◆ **SOURCE DATA**:
____
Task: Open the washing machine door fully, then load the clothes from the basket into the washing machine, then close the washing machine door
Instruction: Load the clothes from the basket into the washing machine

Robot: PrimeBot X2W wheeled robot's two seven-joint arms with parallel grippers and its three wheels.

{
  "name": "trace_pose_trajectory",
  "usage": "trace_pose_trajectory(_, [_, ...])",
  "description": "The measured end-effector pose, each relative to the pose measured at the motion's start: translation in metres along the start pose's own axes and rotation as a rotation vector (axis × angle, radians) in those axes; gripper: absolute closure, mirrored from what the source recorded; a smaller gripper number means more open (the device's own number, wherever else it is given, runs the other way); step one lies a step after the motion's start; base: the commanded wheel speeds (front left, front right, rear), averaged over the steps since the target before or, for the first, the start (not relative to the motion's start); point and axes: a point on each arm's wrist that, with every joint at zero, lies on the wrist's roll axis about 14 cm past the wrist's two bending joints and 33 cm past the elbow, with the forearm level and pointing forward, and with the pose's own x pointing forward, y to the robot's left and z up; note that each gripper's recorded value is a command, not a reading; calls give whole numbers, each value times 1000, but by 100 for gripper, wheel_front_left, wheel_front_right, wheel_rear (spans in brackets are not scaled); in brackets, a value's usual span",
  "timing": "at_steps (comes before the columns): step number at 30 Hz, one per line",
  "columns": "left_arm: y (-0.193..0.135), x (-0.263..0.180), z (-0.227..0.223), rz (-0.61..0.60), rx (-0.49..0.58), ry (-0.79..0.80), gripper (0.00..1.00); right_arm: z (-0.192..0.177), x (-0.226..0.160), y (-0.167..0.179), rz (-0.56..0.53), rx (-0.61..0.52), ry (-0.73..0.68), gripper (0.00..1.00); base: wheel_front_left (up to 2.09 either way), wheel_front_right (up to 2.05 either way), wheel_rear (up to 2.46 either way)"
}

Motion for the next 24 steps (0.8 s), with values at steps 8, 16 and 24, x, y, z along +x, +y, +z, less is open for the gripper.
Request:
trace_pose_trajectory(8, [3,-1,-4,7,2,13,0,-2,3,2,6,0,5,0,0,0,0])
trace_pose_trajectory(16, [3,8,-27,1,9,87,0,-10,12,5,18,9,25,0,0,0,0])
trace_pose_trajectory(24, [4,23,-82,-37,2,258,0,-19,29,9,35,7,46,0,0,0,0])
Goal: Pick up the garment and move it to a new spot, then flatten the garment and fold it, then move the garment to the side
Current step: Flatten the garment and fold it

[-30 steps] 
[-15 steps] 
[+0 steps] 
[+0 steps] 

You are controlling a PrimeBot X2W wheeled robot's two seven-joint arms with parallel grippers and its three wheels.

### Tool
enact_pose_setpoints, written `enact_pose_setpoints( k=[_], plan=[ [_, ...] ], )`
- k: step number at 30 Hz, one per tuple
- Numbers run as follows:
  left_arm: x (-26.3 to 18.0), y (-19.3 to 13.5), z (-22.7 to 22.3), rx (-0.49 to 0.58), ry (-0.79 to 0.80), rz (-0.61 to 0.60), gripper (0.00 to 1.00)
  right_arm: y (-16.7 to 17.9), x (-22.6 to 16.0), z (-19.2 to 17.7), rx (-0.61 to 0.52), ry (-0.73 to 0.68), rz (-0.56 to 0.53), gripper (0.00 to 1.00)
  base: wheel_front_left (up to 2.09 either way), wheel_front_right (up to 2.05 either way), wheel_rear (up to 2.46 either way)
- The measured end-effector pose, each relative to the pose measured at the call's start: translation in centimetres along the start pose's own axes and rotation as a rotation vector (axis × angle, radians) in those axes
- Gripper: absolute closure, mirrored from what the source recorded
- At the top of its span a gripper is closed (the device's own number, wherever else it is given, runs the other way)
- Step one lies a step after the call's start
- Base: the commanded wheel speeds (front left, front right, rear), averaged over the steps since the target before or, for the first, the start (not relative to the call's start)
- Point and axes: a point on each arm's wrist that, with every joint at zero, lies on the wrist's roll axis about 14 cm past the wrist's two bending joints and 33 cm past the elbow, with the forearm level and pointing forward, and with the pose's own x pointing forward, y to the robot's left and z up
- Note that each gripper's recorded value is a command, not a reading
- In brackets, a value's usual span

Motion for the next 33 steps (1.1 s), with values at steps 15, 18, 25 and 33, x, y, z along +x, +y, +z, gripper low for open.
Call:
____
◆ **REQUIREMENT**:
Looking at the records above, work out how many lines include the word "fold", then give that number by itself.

◆ **ANSWER BOX**:
2